- _TO DO_: Exclude images; transcribe the rest of the data exactly.
Start of Block
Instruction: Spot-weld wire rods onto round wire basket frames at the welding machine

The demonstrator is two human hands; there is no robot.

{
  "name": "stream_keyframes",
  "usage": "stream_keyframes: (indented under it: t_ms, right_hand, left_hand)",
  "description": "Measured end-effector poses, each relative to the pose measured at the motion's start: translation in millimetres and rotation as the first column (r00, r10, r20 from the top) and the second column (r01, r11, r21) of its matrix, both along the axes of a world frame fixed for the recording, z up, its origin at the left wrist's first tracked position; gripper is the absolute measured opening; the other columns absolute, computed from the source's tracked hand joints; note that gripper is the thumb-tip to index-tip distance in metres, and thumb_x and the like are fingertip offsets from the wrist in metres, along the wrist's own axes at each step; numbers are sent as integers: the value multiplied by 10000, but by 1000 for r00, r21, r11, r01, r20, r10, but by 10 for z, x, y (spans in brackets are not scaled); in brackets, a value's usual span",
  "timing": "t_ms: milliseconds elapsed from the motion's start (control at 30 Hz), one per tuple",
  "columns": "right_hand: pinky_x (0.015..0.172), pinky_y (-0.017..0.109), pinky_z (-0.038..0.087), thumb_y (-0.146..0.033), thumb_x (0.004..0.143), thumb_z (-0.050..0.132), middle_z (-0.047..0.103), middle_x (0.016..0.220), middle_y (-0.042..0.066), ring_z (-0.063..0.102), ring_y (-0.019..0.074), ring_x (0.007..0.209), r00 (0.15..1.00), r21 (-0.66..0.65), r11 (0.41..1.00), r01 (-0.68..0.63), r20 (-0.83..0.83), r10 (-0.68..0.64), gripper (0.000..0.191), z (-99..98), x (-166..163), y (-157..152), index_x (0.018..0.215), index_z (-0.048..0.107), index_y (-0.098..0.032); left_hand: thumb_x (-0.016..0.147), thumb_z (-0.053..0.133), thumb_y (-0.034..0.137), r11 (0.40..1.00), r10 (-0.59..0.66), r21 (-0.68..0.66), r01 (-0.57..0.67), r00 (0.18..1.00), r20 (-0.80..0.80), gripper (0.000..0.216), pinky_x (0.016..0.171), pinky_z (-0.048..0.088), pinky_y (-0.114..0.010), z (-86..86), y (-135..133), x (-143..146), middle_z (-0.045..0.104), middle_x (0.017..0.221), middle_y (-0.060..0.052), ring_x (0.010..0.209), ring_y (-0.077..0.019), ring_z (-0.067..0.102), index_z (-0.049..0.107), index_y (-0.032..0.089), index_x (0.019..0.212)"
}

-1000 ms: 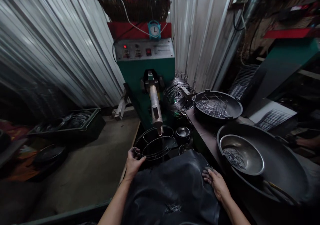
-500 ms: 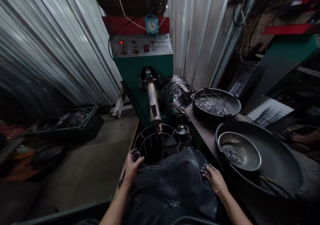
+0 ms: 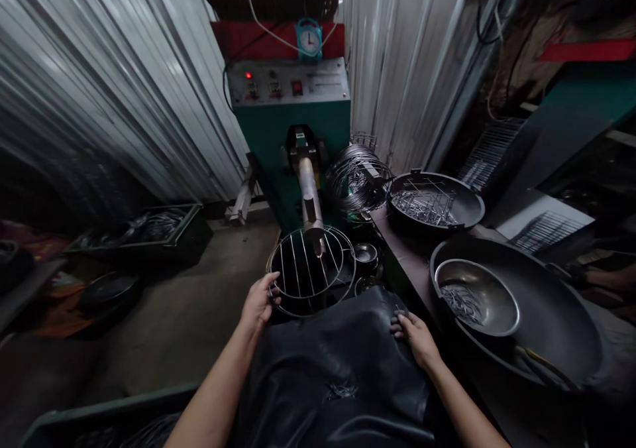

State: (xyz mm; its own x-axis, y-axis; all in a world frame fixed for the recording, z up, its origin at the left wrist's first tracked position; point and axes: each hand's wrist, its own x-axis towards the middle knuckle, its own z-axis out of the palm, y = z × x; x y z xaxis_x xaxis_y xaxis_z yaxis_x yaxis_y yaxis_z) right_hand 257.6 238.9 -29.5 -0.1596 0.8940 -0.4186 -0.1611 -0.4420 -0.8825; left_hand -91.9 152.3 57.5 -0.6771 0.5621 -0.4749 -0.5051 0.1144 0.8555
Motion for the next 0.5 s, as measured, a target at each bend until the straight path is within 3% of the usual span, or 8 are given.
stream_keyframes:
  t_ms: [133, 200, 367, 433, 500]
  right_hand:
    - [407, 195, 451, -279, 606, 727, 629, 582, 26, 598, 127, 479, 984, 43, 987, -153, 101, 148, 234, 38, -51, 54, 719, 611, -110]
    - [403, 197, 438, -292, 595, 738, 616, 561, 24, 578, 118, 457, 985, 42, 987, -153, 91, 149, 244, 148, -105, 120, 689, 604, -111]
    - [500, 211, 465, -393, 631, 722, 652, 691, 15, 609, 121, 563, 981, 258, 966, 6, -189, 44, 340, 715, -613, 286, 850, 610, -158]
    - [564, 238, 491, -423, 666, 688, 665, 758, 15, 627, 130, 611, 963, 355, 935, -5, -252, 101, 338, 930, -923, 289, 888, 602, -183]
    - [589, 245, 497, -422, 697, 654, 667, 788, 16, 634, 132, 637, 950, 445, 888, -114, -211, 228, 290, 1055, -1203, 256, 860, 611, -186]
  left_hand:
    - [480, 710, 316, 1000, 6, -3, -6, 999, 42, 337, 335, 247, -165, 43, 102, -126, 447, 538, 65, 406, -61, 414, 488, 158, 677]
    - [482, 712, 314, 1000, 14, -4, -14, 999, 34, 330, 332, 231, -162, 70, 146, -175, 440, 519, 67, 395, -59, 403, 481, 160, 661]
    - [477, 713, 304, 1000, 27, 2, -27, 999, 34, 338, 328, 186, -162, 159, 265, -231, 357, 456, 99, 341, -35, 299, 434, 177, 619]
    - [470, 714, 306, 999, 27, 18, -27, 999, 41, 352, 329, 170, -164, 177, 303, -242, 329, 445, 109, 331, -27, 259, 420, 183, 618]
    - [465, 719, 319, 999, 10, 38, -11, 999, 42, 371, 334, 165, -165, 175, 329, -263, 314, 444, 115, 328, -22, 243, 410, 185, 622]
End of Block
- _WRITTEN ANSWER_:
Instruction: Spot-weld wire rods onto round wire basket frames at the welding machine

The demonstrator is two human hands; there is no robot.

{
  "name": "stream_keyframes",
  "usage": "stream_keyframes: (indented under it: t_ms, right_hand, left_hand)",
  "description": "Measured end-effector poses, each relative to the pose measured at the motion's start: translation in millimetres and rotation as the first column (r00, r10, r20 from the top) and the second column (r01, r11, r21) of its matrix, both along the axes of a world frame fixed for the recording, z up, its origin at the left wrist's first tracked position; gripper is the absolute measured opening; the other columns absolute, computed from the source's tracked hand joints; note that gripper is the thumb-tip to index-tip distance in metres, and thumb_x and the like are fingertip offsets from the wrist in metres, along the wrist's own axes at each step; numbers are sent as integers: the value multiplied by 10000, but by 1000 for r00, r21, r11, r01, r20, r10, but by 10 for z, x, y (spans in brackets are not scaled); in brackets, a value's usual span",
  "timing": "t_ms: milliseconds elapsed from the motion's start (control at 30 Hz), one per tuple",
  "columns": "right_hand: pinky_x (0.015..0.172), pinky_y (-0.017..0.109), pinky_z (-0.038..0.087), thumb_y (-0.146..0.033), thumb_x (0.004..0.143), thumb_z (-0.050..0.132), middle_z (-0.047..0.103), middle_x (0.016..0.220), middle_y (-0.042..0.066), ring_z (-0.063..0.102), ring_y (-0.019..0.074), ring_x (0.007..0.209), r00 (0.15..1.00), r21 (-0.66..0.65), r11 (0.41..1.00), r01 (-0.68..0.63), r20 (-0.83..0.83), r10 (-0.68..0.64), gripper (0.000..0.191), z (-99..98), x (-166..163), y (-157..152), index_x (0.018..0.215), index_z (-0.048..0.107), index_y (-0.098..0.032); left_hand: thumb_x (-0.016..0.147), thumb_z (-0.053..0.133), thumb_y (-0.034..0.137), r11 (0.40..1.00), r10 (-0.59..0.66), r21 (-0.68..0.66), r01 (-0.57..0.67), r00 (0.18..1.00), r20 (-0.80..0.80), gripper (0.000..0.216), pinky_x (0.016..0.171), pinky_z (-0.048..0.088), pinky_y (-0.114..0.010), z (-86..86), y (-135..133), x (-143..146), middle_z (-0.045..0.104), middle_x (0.017..0.221), middle_y (-0.060..0.052), ring_x (0.010..0.209), ring_y (-0.077..0.019), ring_z (-0.067..0.102), index_z (-0.049..0.107), index_y (-0.032..0.089), index_x (0.019..0.212)"
}

-1000 ms: 
-500 ms: 
+0 ms: 

State: (xyz mm; its own x-axis, y-axis; all in a world frame fixed for the recording, z up, its origin at the left wrist's first tracked position; point and axes: each hand's wrist, its own x-axis towards the middle knuckle, its own z-axis out of the palm, y = z × x; x y z xaxis_x xaxis_y xaxis_z yaxis_x yaxis_y yaxis_z) right_hand 257.6 238.9 -29.5 -0.1596 0.8940 -0.4186 -0.1611 -0.4420 -0.8825; left_hand -91.9 152.3 57.5 -0.6771 0.5621 -0.4749 -0.5051 0.1144 0.8555
Motion for the next 0.5 s, as measured, a target at each bend until the straight path is within 3% of the usual span, or 8 are given.
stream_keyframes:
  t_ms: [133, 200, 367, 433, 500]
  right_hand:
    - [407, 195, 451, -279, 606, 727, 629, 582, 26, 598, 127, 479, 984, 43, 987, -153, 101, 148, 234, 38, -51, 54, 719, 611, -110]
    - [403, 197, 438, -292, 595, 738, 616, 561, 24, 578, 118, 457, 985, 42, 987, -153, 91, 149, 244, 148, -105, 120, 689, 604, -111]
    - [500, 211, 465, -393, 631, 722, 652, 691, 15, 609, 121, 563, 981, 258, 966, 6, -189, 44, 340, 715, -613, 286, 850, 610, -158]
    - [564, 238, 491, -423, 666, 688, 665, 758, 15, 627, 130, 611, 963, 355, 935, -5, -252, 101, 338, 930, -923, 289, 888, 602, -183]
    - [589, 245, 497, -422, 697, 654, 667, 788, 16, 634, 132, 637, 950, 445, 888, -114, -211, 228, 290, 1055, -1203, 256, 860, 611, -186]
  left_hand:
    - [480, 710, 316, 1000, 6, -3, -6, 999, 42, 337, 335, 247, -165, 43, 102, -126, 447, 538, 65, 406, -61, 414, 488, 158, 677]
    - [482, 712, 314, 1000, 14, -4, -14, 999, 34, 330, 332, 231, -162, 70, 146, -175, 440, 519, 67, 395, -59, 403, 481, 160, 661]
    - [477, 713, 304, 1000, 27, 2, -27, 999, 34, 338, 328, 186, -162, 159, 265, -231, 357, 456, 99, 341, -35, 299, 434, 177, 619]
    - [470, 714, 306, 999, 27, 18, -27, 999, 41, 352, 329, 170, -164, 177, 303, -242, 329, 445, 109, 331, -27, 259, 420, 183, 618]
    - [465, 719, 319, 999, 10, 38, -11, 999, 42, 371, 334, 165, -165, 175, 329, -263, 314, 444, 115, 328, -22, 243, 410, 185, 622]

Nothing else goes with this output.